**Exercise brief:**
Nothing but the lines from the one with "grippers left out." down to the one with "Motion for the" should be returned, exactly and with both ends included, from the material below.

[Source data Boundary: Start]

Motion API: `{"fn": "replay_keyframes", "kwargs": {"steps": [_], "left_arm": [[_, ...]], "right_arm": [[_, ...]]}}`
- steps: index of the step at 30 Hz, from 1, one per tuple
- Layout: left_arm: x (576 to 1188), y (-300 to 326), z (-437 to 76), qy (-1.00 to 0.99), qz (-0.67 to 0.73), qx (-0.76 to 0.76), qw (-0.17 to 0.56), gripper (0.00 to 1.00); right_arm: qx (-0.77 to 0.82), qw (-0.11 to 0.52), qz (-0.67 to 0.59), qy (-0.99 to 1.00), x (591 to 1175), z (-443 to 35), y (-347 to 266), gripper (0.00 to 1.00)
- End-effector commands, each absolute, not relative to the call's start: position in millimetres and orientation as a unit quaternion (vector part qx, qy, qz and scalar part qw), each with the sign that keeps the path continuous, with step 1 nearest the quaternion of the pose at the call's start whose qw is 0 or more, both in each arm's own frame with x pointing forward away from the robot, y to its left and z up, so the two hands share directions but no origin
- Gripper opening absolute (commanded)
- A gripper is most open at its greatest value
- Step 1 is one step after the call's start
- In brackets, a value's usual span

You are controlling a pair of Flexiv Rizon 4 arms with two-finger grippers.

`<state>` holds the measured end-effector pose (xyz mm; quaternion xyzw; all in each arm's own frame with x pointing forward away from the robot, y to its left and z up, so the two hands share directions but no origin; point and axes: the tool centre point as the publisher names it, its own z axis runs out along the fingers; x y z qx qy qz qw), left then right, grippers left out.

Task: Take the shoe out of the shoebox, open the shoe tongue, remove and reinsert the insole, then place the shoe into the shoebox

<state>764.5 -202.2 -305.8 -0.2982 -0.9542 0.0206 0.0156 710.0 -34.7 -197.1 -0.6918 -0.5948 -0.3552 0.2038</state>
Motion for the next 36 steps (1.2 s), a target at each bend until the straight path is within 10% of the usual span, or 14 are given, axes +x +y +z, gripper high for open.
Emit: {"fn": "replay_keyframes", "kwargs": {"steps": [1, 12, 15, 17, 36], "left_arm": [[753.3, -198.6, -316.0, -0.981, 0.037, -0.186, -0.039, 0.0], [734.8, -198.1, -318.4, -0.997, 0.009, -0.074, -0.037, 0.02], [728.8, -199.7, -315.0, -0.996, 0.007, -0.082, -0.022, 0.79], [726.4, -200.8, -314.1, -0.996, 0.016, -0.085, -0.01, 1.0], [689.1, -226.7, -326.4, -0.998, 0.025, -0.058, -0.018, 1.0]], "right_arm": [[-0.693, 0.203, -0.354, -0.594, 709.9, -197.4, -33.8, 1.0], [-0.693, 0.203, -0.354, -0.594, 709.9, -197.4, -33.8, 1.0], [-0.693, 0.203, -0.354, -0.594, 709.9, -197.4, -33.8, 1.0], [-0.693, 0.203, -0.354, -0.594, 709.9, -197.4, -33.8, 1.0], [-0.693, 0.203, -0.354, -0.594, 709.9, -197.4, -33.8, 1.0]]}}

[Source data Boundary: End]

**Answer box:**
`<state>` holds the measured end-effector pose (xyz mm; quaternion xyzw; all in each arm's own frame with x pointing forward away from the robot, y to its left and z up, so the two hands share directions but no origin; point and axes: the tool centre point as the publisher names it, its own z axis runs out along the fingers; x y z qx qy qz qw), left then right, grippers left out.

Task: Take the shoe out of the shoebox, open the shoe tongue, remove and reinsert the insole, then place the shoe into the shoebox

<state>764.5 -202.2 -305.8 -0.2982 -0.9542 0.0206 0.0156 710.0 -34.7 -197.1 -0.6918 -0.5948 -0.3552 0.2038</state>
Motion for the next 36 steps (1.2 s), a target at each bend until the straight path is within 10% of the usual span, or 14 are given, axes +x +y +z, gripper high for open.

The response to this exercise is now complete.